PROBLEM STATEMENT. If a line of the material holds the string "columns", please copy it.

#####

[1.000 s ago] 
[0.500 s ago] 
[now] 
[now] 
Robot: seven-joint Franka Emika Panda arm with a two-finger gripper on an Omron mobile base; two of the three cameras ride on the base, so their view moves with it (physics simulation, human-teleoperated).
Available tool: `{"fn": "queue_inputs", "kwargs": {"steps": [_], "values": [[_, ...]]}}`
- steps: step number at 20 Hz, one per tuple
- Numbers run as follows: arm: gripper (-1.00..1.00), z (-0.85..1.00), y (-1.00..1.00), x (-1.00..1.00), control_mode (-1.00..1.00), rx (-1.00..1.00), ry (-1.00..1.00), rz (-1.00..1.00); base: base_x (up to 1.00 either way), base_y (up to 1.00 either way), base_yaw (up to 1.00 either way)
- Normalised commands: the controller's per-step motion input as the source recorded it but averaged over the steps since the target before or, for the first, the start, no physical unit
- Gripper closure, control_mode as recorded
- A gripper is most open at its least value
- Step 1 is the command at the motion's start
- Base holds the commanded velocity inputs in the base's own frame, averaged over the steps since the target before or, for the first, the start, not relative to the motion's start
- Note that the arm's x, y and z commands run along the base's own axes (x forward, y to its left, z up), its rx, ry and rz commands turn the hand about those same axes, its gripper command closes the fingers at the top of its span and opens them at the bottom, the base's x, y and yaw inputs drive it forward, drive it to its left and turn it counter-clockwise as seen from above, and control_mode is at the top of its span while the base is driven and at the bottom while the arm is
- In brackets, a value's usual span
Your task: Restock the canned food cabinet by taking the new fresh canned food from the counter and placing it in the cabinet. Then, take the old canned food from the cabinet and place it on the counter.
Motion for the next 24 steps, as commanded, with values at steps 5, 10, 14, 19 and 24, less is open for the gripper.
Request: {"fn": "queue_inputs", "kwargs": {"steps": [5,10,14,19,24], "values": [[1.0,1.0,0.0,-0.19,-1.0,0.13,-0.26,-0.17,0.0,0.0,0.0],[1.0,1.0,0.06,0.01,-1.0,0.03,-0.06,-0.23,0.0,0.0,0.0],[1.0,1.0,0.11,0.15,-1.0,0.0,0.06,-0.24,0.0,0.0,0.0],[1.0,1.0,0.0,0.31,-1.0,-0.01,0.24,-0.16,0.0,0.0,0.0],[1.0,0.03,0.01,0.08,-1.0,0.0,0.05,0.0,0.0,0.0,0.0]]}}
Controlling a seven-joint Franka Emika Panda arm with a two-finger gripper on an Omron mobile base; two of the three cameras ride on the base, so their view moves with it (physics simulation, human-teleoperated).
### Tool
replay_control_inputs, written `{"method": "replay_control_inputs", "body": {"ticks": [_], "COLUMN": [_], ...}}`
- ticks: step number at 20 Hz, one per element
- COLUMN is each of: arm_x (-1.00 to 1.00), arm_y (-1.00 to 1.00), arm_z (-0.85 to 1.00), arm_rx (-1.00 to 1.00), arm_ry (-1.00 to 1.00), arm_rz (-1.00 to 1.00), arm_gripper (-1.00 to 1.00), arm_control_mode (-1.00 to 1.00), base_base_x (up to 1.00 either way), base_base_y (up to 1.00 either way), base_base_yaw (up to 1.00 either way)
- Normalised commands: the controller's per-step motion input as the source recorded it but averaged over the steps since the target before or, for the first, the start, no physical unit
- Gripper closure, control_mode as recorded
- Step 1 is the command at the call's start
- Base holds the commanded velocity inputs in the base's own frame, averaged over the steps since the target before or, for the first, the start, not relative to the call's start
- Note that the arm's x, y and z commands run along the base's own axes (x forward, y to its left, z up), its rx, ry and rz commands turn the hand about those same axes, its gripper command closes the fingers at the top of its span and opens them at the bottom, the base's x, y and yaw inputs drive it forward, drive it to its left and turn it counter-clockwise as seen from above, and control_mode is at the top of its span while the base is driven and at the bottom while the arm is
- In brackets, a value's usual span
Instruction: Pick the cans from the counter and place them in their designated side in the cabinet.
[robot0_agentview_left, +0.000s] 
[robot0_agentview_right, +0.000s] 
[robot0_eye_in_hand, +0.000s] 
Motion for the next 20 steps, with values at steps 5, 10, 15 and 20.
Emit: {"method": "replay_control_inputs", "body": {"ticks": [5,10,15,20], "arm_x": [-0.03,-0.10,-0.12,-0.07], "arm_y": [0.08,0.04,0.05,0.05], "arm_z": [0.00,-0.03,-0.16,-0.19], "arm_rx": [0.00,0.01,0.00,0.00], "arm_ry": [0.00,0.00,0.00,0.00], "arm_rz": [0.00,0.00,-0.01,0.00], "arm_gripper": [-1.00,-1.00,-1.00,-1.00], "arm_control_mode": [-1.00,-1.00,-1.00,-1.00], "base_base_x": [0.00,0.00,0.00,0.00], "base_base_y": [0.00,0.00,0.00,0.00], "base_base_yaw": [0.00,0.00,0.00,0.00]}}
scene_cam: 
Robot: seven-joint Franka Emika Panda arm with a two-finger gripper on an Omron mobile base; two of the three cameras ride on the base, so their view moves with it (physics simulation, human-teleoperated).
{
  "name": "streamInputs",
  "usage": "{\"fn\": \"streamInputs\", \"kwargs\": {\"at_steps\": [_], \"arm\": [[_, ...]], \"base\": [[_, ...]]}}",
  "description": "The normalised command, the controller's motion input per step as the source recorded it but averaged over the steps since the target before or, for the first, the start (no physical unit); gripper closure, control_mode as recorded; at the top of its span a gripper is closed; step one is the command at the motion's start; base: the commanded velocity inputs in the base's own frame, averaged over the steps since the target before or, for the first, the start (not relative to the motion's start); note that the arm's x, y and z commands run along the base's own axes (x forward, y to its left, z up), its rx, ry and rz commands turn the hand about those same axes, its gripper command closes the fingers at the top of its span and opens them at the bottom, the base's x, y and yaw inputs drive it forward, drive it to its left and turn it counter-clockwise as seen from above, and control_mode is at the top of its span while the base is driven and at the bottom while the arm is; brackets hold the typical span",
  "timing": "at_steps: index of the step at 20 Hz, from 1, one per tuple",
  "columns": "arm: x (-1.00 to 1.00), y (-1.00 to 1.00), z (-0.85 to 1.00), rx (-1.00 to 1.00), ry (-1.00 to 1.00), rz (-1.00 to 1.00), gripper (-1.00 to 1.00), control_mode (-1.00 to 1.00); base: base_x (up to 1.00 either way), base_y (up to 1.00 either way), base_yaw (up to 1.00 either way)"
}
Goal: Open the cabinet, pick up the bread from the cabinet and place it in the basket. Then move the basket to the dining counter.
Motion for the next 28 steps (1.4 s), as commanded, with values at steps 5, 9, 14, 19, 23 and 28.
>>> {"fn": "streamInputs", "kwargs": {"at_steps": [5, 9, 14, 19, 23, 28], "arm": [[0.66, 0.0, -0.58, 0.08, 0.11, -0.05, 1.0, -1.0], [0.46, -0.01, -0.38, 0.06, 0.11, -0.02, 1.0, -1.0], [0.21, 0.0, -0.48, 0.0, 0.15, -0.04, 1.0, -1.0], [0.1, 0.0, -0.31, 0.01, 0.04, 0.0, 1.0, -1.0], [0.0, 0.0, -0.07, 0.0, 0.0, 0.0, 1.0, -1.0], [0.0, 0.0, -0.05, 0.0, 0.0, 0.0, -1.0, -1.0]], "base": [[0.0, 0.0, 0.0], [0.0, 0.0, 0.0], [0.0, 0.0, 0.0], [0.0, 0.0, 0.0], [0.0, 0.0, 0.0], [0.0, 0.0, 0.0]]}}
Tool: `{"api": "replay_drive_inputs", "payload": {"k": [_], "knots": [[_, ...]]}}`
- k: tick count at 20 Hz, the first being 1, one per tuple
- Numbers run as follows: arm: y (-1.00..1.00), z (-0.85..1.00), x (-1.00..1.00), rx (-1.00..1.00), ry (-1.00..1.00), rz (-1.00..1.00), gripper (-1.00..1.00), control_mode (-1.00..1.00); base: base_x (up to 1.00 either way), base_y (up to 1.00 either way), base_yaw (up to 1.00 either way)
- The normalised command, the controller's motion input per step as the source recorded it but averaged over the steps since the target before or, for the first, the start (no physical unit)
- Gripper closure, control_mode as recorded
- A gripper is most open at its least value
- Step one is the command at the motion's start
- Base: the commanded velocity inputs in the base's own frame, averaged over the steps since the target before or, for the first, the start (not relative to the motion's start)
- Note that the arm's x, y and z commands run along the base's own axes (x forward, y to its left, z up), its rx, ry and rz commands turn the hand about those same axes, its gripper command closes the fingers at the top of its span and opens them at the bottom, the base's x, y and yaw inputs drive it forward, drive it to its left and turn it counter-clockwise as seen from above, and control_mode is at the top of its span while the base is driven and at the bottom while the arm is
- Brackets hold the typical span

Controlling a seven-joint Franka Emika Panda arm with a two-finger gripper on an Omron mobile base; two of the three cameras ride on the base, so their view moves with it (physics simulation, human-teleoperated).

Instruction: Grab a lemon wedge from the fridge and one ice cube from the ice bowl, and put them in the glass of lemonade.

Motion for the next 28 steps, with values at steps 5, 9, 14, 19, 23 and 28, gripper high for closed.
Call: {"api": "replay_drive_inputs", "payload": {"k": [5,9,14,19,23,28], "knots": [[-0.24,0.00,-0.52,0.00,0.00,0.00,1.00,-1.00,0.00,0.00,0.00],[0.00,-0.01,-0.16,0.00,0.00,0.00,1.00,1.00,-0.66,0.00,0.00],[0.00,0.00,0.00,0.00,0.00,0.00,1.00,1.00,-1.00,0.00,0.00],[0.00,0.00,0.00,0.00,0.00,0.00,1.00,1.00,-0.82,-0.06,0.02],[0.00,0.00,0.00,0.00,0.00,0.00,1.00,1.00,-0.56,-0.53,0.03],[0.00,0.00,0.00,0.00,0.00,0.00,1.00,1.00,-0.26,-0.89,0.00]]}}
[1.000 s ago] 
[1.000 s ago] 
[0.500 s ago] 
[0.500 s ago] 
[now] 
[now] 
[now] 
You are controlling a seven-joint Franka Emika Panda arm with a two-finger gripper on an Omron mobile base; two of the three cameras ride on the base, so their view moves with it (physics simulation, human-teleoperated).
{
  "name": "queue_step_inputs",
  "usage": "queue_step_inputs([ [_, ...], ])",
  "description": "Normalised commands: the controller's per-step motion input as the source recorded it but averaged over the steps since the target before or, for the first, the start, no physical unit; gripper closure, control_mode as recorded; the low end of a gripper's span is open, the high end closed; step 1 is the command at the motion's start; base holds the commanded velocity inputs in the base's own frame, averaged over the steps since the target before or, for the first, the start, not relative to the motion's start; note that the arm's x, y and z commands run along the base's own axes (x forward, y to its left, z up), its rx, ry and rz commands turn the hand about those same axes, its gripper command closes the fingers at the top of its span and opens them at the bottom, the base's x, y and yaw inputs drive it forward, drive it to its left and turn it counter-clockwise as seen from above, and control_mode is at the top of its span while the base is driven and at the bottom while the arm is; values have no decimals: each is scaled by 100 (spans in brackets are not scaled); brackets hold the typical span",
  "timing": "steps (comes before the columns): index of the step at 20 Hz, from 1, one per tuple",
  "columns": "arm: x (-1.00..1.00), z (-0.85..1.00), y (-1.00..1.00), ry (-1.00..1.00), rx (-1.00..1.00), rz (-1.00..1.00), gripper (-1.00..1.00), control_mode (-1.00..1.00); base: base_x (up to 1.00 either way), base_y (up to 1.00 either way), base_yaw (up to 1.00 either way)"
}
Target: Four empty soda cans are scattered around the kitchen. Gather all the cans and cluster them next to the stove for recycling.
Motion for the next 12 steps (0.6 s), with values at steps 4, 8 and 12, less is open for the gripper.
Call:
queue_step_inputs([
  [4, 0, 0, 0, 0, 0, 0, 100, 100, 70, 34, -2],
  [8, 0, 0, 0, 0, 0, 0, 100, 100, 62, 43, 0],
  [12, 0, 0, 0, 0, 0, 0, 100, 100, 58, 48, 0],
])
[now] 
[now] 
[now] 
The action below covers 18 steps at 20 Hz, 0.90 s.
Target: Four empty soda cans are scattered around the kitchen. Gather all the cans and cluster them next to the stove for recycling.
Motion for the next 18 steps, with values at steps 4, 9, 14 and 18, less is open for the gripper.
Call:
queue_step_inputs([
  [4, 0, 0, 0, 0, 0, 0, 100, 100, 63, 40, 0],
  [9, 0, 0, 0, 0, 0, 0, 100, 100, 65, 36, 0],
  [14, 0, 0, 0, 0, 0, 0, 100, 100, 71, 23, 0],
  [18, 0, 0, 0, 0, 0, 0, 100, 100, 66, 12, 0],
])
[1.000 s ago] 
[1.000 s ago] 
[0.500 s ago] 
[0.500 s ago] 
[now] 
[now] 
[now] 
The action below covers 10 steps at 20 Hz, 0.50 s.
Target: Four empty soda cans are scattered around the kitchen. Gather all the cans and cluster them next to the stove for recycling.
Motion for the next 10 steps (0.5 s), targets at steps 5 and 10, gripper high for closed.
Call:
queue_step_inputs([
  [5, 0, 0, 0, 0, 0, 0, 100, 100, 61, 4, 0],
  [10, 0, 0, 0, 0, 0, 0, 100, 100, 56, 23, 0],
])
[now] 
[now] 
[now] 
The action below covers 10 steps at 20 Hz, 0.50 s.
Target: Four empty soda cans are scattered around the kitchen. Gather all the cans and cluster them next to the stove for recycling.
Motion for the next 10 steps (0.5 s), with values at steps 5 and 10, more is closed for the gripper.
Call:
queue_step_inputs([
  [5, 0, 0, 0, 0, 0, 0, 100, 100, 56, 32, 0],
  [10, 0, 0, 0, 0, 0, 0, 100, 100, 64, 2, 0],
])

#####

REPLY.
  "columns": "arm: x (-1.00 to 1.00), y (-1.00 to 1.00), z (-0.85 to 1.00), rx (-1.00 to 1.00), ry (-1.00 to 1.00), rz (-1.00 to 1.00), gripper (-1.00 to 1.00), control_mode (-1.00 to 1.00); base: base_x (up to 1.00 either way), base_y (up to 1.00 either way), base_yaw (up to 1.00 either way)"
  "timing": "steps (comes before the columns): index of the step at 20 Hz, from 1, one per tuple",
  "columns": "arm: x (-1.00..1.00), z (-0.85..1.00), y (-1.00..1.00), ry (-1.00..1.00), rx (-1.00..1.00), rz (-1.00..1.00), gripper (-1.00..1.00), control_mode (-1.00..1.00); base: base_x (up to 1.00 either way), base_y (up to 1.00 either way), base_yaw (up to 1.00 either way)"

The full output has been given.